Go through the entries, filter for the word "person", and copy every line that has it.

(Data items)
━━━━━━━━━━
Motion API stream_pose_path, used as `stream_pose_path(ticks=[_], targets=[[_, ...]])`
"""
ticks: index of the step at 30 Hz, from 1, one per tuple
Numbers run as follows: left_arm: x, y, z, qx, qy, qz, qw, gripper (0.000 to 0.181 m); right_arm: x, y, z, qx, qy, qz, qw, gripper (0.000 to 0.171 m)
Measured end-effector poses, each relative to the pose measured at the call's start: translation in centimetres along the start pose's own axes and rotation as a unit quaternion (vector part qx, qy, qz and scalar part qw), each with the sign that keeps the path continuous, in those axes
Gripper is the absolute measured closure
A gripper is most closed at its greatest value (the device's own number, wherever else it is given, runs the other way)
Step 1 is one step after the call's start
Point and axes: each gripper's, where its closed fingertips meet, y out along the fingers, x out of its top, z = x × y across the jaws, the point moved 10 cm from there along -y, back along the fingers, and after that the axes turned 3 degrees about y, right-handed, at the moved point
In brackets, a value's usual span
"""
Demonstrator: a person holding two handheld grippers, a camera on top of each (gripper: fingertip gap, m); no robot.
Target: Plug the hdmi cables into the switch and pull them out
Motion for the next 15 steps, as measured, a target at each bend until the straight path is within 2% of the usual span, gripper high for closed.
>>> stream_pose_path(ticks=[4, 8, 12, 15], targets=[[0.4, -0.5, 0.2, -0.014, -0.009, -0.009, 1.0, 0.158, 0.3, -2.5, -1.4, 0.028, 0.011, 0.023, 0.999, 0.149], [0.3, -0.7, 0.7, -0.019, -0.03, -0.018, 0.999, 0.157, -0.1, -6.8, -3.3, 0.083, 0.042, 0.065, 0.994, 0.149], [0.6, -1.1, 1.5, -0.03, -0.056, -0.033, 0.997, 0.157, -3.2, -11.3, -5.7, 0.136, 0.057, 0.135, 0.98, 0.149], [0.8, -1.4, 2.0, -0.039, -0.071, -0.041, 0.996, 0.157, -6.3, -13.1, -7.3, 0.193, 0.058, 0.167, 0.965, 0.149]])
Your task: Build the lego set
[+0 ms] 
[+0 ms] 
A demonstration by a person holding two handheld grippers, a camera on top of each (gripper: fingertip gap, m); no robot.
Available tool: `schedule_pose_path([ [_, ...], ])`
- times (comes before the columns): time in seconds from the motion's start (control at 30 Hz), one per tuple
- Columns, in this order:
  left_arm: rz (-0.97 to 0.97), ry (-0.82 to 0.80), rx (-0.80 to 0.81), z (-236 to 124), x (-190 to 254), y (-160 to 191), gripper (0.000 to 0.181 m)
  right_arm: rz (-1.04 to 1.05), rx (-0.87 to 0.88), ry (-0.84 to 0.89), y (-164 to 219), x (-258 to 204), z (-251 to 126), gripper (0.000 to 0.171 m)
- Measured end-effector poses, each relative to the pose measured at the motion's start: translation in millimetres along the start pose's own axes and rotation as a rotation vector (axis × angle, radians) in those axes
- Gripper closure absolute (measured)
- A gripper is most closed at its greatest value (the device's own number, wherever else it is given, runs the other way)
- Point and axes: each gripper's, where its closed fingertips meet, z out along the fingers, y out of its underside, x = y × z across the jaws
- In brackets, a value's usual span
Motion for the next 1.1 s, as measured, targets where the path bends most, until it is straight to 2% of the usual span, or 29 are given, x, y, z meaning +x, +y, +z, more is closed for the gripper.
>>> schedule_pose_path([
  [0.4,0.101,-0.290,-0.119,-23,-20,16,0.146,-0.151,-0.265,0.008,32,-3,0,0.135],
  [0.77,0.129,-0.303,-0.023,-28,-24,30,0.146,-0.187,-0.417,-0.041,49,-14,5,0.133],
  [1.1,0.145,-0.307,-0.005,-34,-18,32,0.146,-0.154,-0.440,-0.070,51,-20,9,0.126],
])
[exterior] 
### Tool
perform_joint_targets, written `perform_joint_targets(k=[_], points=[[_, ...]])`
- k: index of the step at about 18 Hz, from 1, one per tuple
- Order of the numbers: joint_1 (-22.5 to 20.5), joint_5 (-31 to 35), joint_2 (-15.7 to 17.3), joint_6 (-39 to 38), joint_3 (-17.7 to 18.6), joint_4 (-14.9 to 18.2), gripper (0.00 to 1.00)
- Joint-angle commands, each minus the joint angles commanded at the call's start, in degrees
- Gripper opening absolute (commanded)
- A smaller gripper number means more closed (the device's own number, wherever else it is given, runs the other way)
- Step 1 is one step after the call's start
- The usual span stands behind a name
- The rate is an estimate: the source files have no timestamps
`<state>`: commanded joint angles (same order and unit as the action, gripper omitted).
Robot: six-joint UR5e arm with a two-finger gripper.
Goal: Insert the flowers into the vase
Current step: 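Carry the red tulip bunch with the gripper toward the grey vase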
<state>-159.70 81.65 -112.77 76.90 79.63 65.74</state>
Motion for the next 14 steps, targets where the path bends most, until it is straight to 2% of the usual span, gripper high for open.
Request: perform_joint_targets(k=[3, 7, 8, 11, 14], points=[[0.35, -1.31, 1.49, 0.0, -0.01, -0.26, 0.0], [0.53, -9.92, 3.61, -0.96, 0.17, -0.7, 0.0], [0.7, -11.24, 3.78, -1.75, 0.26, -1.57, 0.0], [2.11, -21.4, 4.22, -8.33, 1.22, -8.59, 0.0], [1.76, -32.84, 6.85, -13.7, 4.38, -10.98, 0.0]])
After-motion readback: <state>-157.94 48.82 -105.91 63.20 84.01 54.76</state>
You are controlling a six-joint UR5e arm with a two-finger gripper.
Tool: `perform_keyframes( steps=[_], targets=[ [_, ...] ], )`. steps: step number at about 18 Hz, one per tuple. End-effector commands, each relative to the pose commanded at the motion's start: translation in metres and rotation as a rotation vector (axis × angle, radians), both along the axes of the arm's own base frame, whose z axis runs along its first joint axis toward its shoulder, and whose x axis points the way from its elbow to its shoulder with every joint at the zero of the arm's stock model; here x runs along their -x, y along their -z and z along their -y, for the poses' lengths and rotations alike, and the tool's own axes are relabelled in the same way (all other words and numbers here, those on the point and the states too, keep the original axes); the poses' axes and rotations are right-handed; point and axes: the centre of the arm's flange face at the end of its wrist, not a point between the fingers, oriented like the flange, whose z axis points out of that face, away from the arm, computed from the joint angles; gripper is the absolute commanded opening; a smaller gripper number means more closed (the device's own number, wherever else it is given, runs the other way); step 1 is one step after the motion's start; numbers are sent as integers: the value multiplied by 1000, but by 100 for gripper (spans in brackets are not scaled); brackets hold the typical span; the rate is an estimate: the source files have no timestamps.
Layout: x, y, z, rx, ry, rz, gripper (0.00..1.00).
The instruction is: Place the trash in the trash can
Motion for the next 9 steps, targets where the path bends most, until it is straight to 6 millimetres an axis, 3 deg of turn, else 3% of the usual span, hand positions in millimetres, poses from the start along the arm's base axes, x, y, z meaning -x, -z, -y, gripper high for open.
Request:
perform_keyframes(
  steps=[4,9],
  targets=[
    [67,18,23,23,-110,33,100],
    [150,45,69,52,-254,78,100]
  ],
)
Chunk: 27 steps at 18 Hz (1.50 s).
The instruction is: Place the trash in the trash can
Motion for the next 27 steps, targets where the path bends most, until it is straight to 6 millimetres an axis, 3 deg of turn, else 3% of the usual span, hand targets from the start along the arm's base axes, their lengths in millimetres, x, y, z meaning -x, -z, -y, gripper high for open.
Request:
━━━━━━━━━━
YOUR RESPONSE:
Demonstrator: a person holding two handheld grippers, a camera on top of each (gripper: fingertip gap, m); no robot.
A demonstration by a person holding two handheld grippers, a camera on top of each (gripper: fingertip gap, m); no robot.

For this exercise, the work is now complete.